Ontogeny Brown and Schlaikjer in 1940 upon their large description and revision of
Protoceratops remarked that the orbits, frontals, and lacrimals suffered a shrinkage in relative size as the animal aged; the top border of the nostrils became more vertical; the nasal bones progressively became elongated and narrowed; and the
neck frill as a whole also increases in size with age. The neck frill specifically, underwent a dramatic change from a small, flat, and almost rounded structure in juveniles to a large, fan-like one in fully mature
Protoceratops individuals. David Hone and colleagues in 2016 upon their analysis of
P. andrewsi neck frills, found that the frill of
Protoceratops was disproportionally smaller in juveniles, grew at a rapid rate than the rest of the animal during its ontogeny, and reached a considerable size only in large adult individuals. Other changes during ontogeny include the elongation of the premaxillary teeth that are smaller in juveniles and enlarged in adults, and the enlargement of middle neural spines in the tail or caudal vertebrae, which appear to grow much taller when approaching
adulthood. In 2018, paleontologists Łucja Fostowicz-Frelik and Justyna Słowiak studied the bone histology of several specimens of
P. andrewsi through cross-sections, in order to analyze the growth changes in this dinosaur. The sampled elements consisted of neck frill, femur, tibia, fibula, ribs, humerus and radius bones, and showed that the histology of
Protoceratops remained rather uniform throughout ontogeny. It was characterized by simple fibrolamellar bone—bony tissue with an irregular,
fibrous texture and filled with
blood vessels—with prominent
woven-fibered bone and low
bone remodeling. Most bones of
Protoceratops preserve a large abundance of bone fibers (including
Sharpey's fibres), which likely gave strength to the
organ and enhanced its elasticity. The team also find that the growth rate of the femur increased at the subadult stage, suggesting changes in bone proportions, such as the elongation of the hindlimbs. This growth rate is mostly similar to that of other small herbivorous dinosaurs such as primitive
Psittacosaurus or
Scutellosaurus.
Movement In 1996, Tereshchenko reconstructed the walking model of
Protoceratops where he considered the most likely scenario to be
Protoceratops as an obligate
quadruped given the proportions of its limbs. The main gait of
Protoceratops was probably
trot-like mostly using its hindlimbs and it is unlikely to have used an asymmetric gait. If trapped in a specific situation (like danger or foraging),
Protoceratops could have employed a rapid,
facultative bipedalism. He also noted that the flat and wide pedal unguals of
Protoceratops may have allowed efficient walking through loose terrain, such as
sand which was common on its surroundings. Tereshchenko using
speed equations also estimated the average maximum walking speed of
Protoceratops at about 3 km/h (
kilometres per hour). Upon the analysis of the forelimbs of several ceratopsians, Phil Senter in 2007 suggested that the hands of
Protoceratops could reach the ground when the hindlimbs were upright, and the overall forelimb morphology and range of motion may reflect that it was at least a facultative (optional) quadruped. The forelimbs of
Protoceratops could sprawl laterally but not for quadrupedal locomotion, which was accomplished with the elbows tucked in. In 2010 Alexander Kuznetsov and Tereshchenko analyzed several vertebrae series of
Protoceratops to estimate overall mobility, and concluded that
Protoceratops had greater lateral mobility in the presacral (pre-hip) vertebrae series and reduced vertical mobility in the cervical (neck) region.
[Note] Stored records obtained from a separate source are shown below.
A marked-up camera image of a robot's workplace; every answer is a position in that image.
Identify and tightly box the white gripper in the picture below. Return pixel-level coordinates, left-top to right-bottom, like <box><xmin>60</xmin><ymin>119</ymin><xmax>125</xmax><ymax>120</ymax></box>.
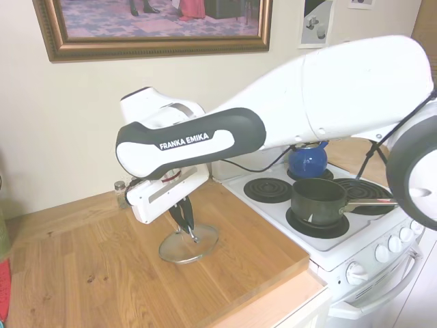
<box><xmin>124</xmin><ymin>165</ymin><xmax>211</xmax><ymax>237</ymax></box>

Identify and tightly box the glass pot lid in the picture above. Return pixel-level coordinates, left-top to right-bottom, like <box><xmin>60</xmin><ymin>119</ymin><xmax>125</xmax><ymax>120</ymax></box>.
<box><xmin>158</xmin><ymin>225</ymin><xmax>220</xmax><ymax>265</ymax></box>

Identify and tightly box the glass spice jar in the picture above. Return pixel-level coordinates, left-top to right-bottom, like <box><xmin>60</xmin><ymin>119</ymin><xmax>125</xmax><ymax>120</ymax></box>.
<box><xmin>113</xmin><ymin>180</ymin><xmax>128</xmax><ymax>210</ymax></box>

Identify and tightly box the blue enamel kettle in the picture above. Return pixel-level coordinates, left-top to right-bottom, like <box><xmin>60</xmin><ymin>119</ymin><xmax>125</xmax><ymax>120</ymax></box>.
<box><xmin>287</xmin><ymin>140</ymin><xmax>330</xmax><ymax>180</ymax></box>

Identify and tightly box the green cloth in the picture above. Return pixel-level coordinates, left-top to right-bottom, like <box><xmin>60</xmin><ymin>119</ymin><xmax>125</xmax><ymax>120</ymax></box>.
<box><xmin>0</xmin><ymin>200</ymin><xmax>12</xmax><ymax>258</ymax></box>

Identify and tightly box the white electric stove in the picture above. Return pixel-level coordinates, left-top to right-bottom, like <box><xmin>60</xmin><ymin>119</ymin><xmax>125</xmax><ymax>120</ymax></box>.
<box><xmin>221</xmin><ymin>159</ymin><xmax>437</xmax><ymax>328</ymax></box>

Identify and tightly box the red cloth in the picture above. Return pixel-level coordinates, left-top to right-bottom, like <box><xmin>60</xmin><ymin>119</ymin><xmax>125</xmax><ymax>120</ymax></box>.
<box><xmin>0</xmin><ymin>257</ymin><xmax>13</xmax><ymax>319</ymax></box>

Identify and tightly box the gold framed painting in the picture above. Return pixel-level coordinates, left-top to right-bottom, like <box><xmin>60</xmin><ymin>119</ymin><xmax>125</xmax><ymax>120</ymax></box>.
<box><xmin>32</xmin><ymin>0</ymin><xmax>274</xmax><ymax>63</ymax></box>

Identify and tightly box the grey still life poster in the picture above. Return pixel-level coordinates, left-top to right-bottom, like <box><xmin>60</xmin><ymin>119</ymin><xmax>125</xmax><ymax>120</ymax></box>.
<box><xmin>300</xmin><ymin>0</ymin><xmax>335</xmax><ymax>49</ymax></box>

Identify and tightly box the small paper print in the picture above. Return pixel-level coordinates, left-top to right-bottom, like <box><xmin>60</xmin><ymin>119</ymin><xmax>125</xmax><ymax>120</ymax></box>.
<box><xmin>348</xmin><ymin>0</ymin><xmax>377</xmax><ymax>11</ymax></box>

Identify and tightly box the brown wooden door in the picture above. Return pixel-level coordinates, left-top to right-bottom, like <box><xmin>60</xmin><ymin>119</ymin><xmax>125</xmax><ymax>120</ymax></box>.
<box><xmin>410</xmin><ymin>0</ymin><xmax>437</xmax><ymax>90</ymax></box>

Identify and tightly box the black power cable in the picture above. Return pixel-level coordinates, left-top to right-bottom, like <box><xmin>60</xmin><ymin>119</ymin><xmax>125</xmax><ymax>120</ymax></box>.
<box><xmin>221</xmin><ymin>145</ymin><xmax>297</xmax><ymax>173</ymax></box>

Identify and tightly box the dark saucepan with long handle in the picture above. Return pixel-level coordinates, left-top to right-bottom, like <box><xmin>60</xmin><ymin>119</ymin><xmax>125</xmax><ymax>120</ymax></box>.
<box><xmin>290</xmin><ymin>178</ymin><xmax>399</xmax><ymax>227</ymax></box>

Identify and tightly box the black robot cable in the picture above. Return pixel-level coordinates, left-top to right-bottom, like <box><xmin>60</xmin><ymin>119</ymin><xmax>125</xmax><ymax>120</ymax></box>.
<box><xmin>354</xmin><ymin>87</ymin><xmax>437</xmax><ymax>182</ymax></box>

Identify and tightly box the white oven door handle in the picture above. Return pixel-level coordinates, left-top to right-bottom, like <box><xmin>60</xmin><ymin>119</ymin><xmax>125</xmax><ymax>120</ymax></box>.
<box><xmin>328</xmin><ymin>245</ymin><xmax>425</xmax><ymax>319</ymax></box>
Tail function Gregory and Mook in 1925 suggested that
Protoceratops was partially
aquatic because of its large feet—being larger than the hands—and the very long neural spines found in the caudal (tail) vertebrae. In 2008, based on the occurrence of some
Protoceratops specimens in
fluvial (river-deposited)
sediments from the Djadokhta Formation and (vertebral centra that are saddle-shaped at both ends) caudal vertebrae of protoceratopsids, Tereshchenko concluded that the elevated caudal spines are a swimming adaptation. He proposed that protoceratopsids moved through water using their laterally flattened tails as a
paddle to aid in swimming. According to Tereschenko,
Bagaceratops was fully aquatic while
Protoceratops was only partially aquatic. Longrich in 2010 argued that the high tail and frill of
Protoceratops may have helped it to shed excess heat during the day—acting as large-surface structures—when the animal was active in order to survive in the relatively arid environments of the Djadokhta Formation without highly developed
cooling mechanisms. In 2011, during the description of
Koreaceratops, Yuong-Nam Lee and colleagues found the above swimming hypotheses hard to prove based on the abundance of
Protoceratops in
eolian (wind-deposited) sediments that were deposited in prominent arid environments. They also pointed out that while taxa such as
Leptoceratops and
Montanoceratops are recovered from fluvial sediments, they are estimated to be some of the poorest swimmers. Lee and colleagues concluded that even though the tail morphology of
Koreaceratops—and other basal ceratopsians—does not argues against swimming habits, the cited evidence for it is insufficient. Tereschhenko in 2013 examined the structure of the caudal vertebrae spines of
Protoceratops, concluding that it had adaptations for
terrestrial and aquatic habits. Observations made found that the high number of caudal vertebrae may have been useful for swimming and use the tail to counter-balance weight. He also indicated that the anterior caudals were devoid of high neural spines and had increased mobility—a mobility that stars to decrease towards the high neural spines—, which suggest that the tail could be largely raised from its base. It is likely that
Protoceratops raised its tail as a signal (
display) or females could use this method during
egg laying to expand and relax the
cloaca.
Social behavior Tomasz Jerzykiewiczz in 1993 reported several
monospecific (containing only one dominant species) death assemblages of
Protoceratops from the Bayan Mandahu and Djadokhta formations. A group of five medium-sized and adult
Protoceratops was observed at the Bayan Mandahu locality. Individuals within this assemblage were lying on their bellies with their heads facing upwards, side by side parallel-aligned, and inclined about 21
degrees from the horizontal plane. Two other groups were found at the Tugriken Shireh locality; one group containing six individuals and another group of about 12 skeletons.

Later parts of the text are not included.